His comments marked a contrast to a more welcoming tone from other officials. Francisco Rueda, the top deputy to Baja California Gov. Francisco Vega de la Madrid, said Thursday that the state had 7,000 jobs available for any migrants who obtain legal status in Mexico.
Gustavo Magallanes, director of Baja California's migrant attention agency, said Friday that the state is doing the best it can at a difficult time and that, nearing the end of the year, agencies at all levels of government lack funds.
The governor had also asked federal officials to speak to their U.S. counterparts about possibly accelerating asylum processing, he said.
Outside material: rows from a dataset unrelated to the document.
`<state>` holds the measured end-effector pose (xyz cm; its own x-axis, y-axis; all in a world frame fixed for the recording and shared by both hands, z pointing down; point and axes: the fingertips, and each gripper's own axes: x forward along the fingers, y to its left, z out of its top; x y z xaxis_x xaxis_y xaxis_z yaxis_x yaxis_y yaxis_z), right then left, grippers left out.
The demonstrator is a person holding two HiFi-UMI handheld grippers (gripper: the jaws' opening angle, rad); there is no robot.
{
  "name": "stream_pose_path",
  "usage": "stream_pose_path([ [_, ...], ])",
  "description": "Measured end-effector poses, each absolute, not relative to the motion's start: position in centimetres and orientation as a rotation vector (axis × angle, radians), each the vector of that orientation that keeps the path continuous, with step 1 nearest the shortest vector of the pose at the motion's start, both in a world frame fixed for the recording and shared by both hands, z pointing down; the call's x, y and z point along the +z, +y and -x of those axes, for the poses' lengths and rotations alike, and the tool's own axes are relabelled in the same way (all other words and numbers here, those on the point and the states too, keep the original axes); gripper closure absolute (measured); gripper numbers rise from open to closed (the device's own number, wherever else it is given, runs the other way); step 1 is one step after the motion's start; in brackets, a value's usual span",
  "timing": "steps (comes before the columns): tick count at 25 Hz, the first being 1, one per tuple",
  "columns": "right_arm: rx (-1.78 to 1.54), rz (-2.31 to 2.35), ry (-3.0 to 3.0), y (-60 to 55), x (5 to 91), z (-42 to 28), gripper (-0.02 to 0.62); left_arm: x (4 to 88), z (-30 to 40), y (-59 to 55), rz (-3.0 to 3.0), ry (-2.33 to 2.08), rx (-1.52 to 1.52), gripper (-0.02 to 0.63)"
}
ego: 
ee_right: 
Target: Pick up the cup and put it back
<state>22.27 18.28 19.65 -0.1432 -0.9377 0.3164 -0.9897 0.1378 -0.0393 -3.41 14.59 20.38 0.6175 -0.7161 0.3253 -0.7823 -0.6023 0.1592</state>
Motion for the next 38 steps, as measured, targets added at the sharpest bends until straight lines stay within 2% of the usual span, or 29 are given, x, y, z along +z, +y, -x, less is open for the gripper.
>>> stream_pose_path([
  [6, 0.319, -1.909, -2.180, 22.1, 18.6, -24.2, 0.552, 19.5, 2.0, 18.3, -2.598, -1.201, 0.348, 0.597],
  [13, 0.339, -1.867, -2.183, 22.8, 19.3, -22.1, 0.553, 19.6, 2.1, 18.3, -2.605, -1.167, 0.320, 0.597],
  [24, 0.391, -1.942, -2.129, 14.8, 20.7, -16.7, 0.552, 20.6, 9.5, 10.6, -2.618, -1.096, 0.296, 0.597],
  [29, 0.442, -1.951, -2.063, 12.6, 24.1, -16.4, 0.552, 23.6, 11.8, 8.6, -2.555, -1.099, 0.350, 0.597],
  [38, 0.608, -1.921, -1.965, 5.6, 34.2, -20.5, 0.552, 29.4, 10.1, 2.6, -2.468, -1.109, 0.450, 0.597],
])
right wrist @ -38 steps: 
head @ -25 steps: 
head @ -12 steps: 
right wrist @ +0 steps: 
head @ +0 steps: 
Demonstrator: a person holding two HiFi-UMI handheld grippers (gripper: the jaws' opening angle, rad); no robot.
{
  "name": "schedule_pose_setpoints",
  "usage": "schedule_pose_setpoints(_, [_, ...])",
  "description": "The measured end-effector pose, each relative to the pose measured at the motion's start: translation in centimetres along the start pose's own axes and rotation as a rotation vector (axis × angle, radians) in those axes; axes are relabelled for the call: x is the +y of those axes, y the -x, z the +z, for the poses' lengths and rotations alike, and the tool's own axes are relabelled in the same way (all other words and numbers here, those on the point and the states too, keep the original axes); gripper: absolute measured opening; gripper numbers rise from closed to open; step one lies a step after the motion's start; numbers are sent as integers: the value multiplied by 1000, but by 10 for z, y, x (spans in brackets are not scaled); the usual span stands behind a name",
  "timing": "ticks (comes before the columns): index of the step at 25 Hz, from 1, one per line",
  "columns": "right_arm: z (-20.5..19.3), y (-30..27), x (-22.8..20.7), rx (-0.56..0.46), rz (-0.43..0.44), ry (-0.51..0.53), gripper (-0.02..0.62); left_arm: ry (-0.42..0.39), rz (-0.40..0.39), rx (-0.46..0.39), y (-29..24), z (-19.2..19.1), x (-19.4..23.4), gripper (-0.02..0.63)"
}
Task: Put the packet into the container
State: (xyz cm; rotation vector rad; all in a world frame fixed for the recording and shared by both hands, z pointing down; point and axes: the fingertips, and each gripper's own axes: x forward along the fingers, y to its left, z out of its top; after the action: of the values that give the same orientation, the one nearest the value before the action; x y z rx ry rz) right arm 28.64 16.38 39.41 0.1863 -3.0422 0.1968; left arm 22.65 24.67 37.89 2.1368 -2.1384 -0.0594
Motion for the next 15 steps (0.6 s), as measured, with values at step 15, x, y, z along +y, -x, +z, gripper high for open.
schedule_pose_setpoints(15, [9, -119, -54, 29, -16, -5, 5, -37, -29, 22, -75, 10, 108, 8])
Magallanes said the governor had not ordered that more migrants be prevented from arriving in Tijuana, but said state officials were telling people in the caravan they might get processed faster in the city of Mexicali because the list in Tijuana is so long.
Magallanes said it was "likely" the migrants could be waiting in Tijuana for four to six months. The state government plans to push them to regularize their immigration status in Mexico so they can be offered work.
He said he could not speak for Tijuana's mayor but believed his comments had been misinterpreted.
"We are looking for the best way for these Central American migrants ... to be able to be in the best situation in this state," Magallanes said.
Associated Press writer Christopher Sherman in Mexico City contributed to this report.